By David Henderson
When someone accuses someone else of stupidity and the someone who does the accusing is generally pretty smart, I expect that the accusation, even if nasty, will at least hit the target. Not so Paul Krugman’s attack on Ohio Republican congressman John Boehner. Before you accuse me of being in Boehner’s pocket or even in his camp, you should know that for the entire time George W. Bush was in office there was little about Boehner I liked other than that he looks vaguely like the late Steve McQueen. In short, I hold no brief for Boehner.
So what, according to Krugman, was evidence of Boehner’s stupidity? The following statement:
Why should we reward Fannie Mae and Freddie Mac with $200 billion in taxpayer dollars without first reforming these housing entities that were at the heart of the economic meltdown?
And in case you think Krugman criticized Boehner for thinking Fannie and Freddie were at the heart of the meltdown, that wasn’t it.
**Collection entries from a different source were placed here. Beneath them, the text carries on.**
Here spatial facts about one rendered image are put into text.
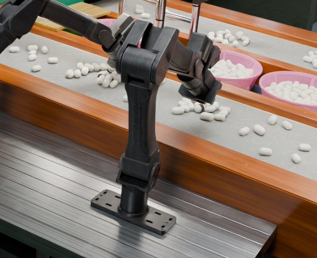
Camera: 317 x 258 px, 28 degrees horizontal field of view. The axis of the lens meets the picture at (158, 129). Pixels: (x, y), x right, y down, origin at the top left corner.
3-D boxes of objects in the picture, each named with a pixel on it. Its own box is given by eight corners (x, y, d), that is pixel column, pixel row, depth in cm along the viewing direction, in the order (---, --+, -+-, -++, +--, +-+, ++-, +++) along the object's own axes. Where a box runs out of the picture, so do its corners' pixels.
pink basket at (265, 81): (320, 142, 190) (328, 113, 186) (240, 114, 202) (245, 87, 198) (348, 113, 211) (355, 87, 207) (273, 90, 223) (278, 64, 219)
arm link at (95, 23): (104, 21, 189) (14, -22, 169) (118, 30, 182) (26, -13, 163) (84, 57, 191) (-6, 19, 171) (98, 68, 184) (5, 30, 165)
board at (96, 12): (56, 31, 228) (56, 28, 227) (24, 21, 234) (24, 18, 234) (111, 13, 253) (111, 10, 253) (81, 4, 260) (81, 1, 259)
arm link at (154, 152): (134, 164, 151) (134, 40, 132) (160, 172, 149) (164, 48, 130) (121, 179, 147) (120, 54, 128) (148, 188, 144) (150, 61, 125)
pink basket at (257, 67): (255, 111, 206) (260, 84, 201) (173, 97, 209) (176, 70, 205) (259, 81, 229) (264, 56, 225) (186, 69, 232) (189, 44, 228)
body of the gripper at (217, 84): (189, 73, 172) (181, 62, 166) (223, 84, 168) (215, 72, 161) (179, 94, 171) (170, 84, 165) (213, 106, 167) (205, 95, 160)
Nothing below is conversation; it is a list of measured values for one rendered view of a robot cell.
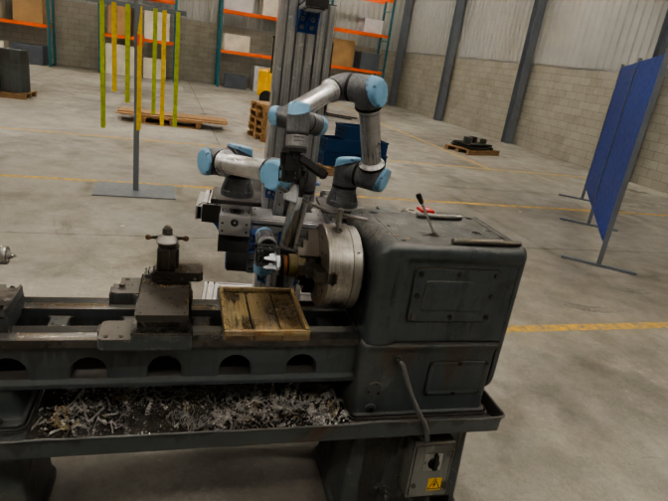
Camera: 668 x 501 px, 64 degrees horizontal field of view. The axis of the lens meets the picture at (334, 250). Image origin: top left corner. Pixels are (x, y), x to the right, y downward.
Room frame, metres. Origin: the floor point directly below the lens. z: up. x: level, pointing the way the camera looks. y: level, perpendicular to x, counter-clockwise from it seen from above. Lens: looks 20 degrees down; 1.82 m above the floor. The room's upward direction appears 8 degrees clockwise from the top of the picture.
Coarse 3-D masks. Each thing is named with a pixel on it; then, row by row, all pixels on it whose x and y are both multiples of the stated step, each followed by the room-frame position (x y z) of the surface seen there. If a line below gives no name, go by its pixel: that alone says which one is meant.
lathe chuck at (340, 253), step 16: (320, 224) 1.90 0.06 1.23; (320, 240) 1.87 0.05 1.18; (336, 240) 1.78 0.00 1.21; (336, 256) 1.74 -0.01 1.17; (352, 256) 1.75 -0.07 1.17; (336, 272) 1.71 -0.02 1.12; (352, 272) 1.73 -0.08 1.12; (320, 288) 1.78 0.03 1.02; (336, 288) 1.71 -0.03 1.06; (320, 304) 1.75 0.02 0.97
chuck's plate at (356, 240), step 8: (352, 232) 1.84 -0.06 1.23; (352, 240) 1.80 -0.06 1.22; (360, 240) 1.81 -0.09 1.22; (360, 248) 1.79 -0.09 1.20; (360, 256) 1.76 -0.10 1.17; (360, 264) 1.75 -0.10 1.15; (360, 272) 1.74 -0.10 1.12; (360, 280) 1.74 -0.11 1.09; (352, 288) 1.73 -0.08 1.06; (360, 288) 1.74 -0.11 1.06; (352, 296) 1.74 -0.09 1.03; (352, 304) 1.77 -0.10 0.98
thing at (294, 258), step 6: (282, 258) 1.79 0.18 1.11; (288, 258) 1.80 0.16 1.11; (294, 258) 1.80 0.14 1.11; (300, 258) 1.82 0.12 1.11; (282, 264) 1.78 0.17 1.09; (288, 264) 1.79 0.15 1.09; (294, 264) 1.79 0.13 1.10; (282, 270) 1.78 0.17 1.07; (288, 270) 1.78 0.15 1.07; (294, 270) 1.78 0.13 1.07; (294, 276) 1.82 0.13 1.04
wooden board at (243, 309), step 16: (224, 288) 1.91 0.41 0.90; (240, 288) 1.93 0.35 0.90; (256, 288) 1.95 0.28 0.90; (272, 288) 1.97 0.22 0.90; (288, 288) 1.99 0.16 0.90; (224, 304) 1.77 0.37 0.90; (240, 304) 1.83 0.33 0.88; (256, 304) 1.85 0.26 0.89; (272, 304) 1.88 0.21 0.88; (288, 304) 1.89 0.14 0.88; (224, 320) 1.65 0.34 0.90; (240, 320) 1.70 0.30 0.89; (256, 320) 1.72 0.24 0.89; (272, 320) 1.74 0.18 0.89; (288, 320) 1.76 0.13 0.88; (304, 320) 1.74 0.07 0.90; (224, 336) 1.58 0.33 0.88; (240, 336) 1.60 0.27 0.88; (256, 336) 1.61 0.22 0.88; (272, 336) 1.63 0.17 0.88; (288, 336) 1.65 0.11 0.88; (304, 336) 1.66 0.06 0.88
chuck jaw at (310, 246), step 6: (318, 228) 1.92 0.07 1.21; (306, 234) 1.91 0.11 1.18; (312, 234) 1.89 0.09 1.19; (318, 234) 1.90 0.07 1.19; (306, 240) 1.90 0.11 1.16; (312, 240) 1.88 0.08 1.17; (318, 240) 1.89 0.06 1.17; (306, 246) 1.86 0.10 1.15; (312, 246) 1.87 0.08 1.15; (318, 246) 1.88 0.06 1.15; (300, 252) 1.84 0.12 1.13; (306, 252) 1.85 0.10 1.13; (312, 252) 1.85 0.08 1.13; (318, 252) 1.86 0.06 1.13
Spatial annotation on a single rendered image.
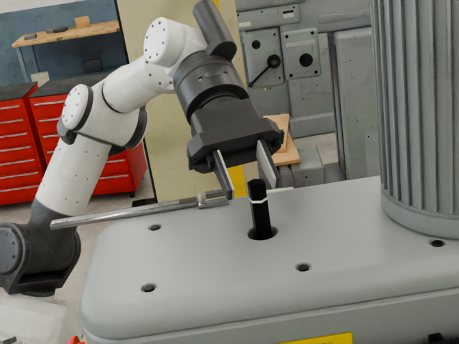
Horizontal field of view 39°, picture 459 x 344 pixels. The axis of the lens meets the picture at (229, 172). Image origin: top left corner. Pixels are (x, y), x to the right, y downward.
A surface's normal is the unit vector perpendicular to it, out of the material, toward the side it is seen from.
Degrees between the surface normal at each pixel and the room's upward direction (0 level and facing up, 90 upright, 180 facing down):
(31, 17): 90
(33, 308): 28
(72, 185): 95
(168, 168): 90
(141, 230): 0
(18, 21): 90
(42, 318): 58
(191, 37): 43
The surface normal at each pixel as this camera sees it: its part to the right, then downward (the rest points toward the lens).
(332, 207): -0.14, -0.91
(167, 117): 0.06, 0.38
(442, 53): -0.54, 0.40
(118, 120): 0.51, 0.23
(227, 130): 0.02, -0.62
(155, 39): -0.79, -0.13
Instead, according to Krugman, because Fannie and Freddie are government-owned, they can’t be rewarded with taxpayer dollars. Krugman makes explicit his belief that taxpayers are the government. That’s not evidence of Krugman’s stupidity. It’s much, much worse. It’s evidence of Krugman’s collectivism. What collectivists, whether they were socialists, fascists, or communists, had in common was their view that society equals the state.